Guisan, Henri
Henri Guisan ( 21. Oktober 1874 in Mézières; 7. April 1960 in Pully) war während des Zweiten Weltkriegs General und damit Oberbefehlshaber der Schweizer Armee.
Werdegang
Der Sohn eines Waadtländer Landarzts studierte Landwirtschaft und übernahm 1902 das Landgut seines Schwiegervaters in Pully. In der Armee stieg Guisan, der sich während des Ersten Weltkriegs mehrmals zu Ausbildungszwecken an der deutschen Ostfront aufhielt, schnell auf; ab 1919 war er Generalstabschef der 2. Division, in den Dreissigerjahren wurde er Oberstkorpskommandant.
Kurz vor Ausbruch des Zweiten Weltkriegs wählte die Schweizerische Bundesversammlung Guisan am 30. August 1939 zum General (dieser Rang existiert in der Schweiz nur in Kriegszeiten); die Wahl fiel aufgrund seiner anerkannten Fähigkeiten auf ihn, aber auch, weil die Romandie damals nur mit einem Bundesrat in der Regierung vertreten war. Guisan galt als umgänglicher Offizier, der nicht übermäßigen Wert auf Formalitäten legte und bei der Menschenführung mehr auf Überzeugung als auf Hierarchie baute.
Die Armee war 1939 nicht voll einsatzbereit. Guisan, der mit seinen Generalstabsbesprechungen mit französischen Offizieren für den Fall eines deutschen Angriffs die Neutralität arg strapazierte, verabschiedete sich daher vom Prinzip „strategischen Bewegungskriegs“ und favorisierte die Bekämpfung des Angreifers aus einer zurückgestaffelten Stellung. Guisan setzte das umstrittene Konzept des Réduit um, das im Falle eines außerstaatlichen Angriffs den Rückzug des Großteils der Armee in den zur Festung ausgebauten Schweizer Alpenraum vorsah. Guisans Hauptverdienst lag wohl in seiner Fähigkeit, den Wehrwillen von Soldaten und Zivilbevölkerung zu stärken. Diesem Zweck diente auch der Rütlirapport vom 25. Juli 1940.
Nach seiner Verabschiedung am 20. August 1945 stieg das Ansehen des streng antikommunistischen Offiziers stetig weiter an, bis seine Figur zum Mythos wurde. Nach seinem Tod am 7. April 1960 fanden sich 300.000 Personen zu seinem Begräbnis ein.

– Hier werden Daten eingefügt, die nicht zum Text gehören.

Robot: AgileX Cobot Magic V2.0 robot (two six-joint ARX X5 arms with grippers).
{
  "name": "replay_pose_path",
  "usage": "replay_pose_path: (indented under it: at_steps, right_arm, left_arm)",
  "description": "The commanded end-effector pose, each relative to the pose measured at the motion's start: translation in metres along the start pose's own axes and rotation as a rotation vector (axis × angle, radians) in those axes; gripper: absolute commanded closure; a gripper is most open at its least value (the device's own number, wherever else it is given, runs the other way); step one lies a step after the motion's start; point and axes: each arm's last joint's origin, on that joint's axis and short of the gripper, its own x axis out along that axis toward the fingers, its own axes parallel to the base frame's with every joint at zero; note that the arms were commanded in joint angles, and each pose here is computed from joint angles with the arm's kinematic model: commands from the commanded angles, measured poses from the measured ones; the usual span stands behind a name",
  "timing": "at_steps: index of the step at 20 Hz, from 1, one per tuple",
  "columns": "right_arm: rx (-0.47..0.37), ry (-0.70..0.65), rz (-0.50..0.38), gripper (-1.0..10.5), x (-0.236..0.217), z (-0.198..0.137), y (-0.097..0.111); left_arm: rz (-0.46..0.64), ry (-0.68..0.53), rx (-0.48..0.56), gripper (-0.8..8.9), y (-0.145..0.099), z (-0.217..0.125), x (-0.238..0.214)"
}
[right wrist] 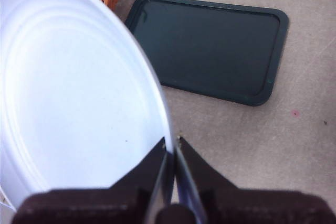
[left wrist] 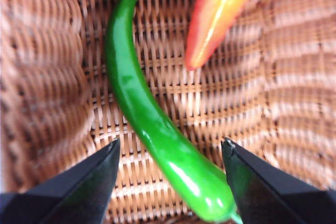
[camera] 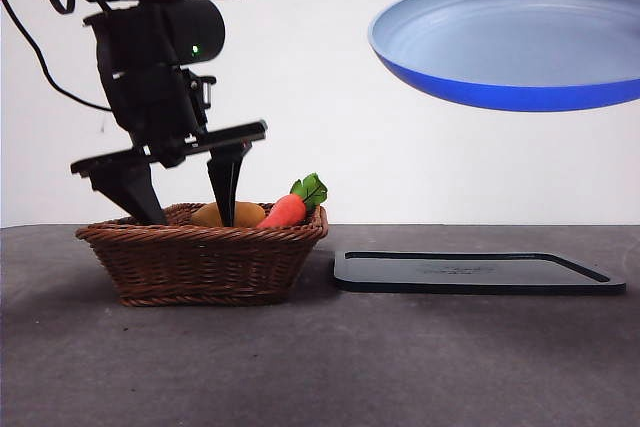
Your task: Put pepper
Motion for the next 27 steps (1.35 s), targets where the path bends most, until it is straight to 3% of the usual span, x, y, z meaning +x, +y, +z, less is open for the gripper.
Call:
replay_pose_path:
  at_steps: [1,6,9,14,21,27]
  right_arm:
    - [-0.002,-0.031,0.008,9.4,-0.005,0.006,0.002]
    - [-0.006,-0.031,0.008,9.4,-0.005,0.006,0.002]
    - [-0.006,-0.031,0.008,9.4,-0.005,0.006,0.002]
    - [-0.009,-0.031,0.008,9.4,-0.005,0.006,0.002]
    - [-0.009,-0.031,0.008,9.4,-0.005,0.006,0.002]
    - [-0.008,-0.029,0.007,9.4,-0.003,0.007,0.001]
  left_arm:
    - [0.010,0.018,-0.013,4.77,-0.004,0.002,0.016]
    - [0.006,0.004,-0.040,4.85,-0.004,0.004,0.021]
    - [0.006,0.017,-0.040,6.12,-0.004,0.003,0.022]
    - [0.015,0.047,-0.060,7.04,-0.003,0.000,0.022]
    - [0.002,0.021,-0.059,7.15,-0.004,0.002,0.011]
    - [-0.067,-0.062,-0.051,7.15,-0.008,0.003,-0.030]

Aufgrund seiner Sympathien für Mussolini und seiner Vorschläge an den Bundesrat, mit dem Deutschen Reich eine Politik freundlicher Neutralität zu unterhalten, agitierten die linksliberalistisch-westlichen Teile der Medien allerdings heftig gegen Guisan, um diesen Mythos zu zerstören, was ihnen jedoch bei den Vertretern der Schweizer Aktivdienst-Generation kaum gelang.
Beförderungen
- 1894: Leutnant
- 1904: Hauptmann
- 1908: Hauptmann im Generalstab
- 1911: Major; Übertritt von der Feldartillerie in die Infanterie
- 1916: Oberstleutnant im Generalstab
- 1919: Stabschef der 2. Division, Kommandant des Infanterieregiments 9
- 1921: Oberstbrigadier
- 1927: Oberstdivisionär
- 1932: Oberstkorpskommandant
- 1939: General der Schweizer Armee [1]
Werke
- Bericht an die Bundesversammlung über den Aktivdienst 1939–1945. Lausanne, Bern 1946.
- Gespräche. Zwölf Sendungen von Radio Lausanne, geleitet von Major Raymond Gafner. Mit einem Vorwort von alt Bundesrat Rudolf Minger. Scherz Verlag, Bern 1953.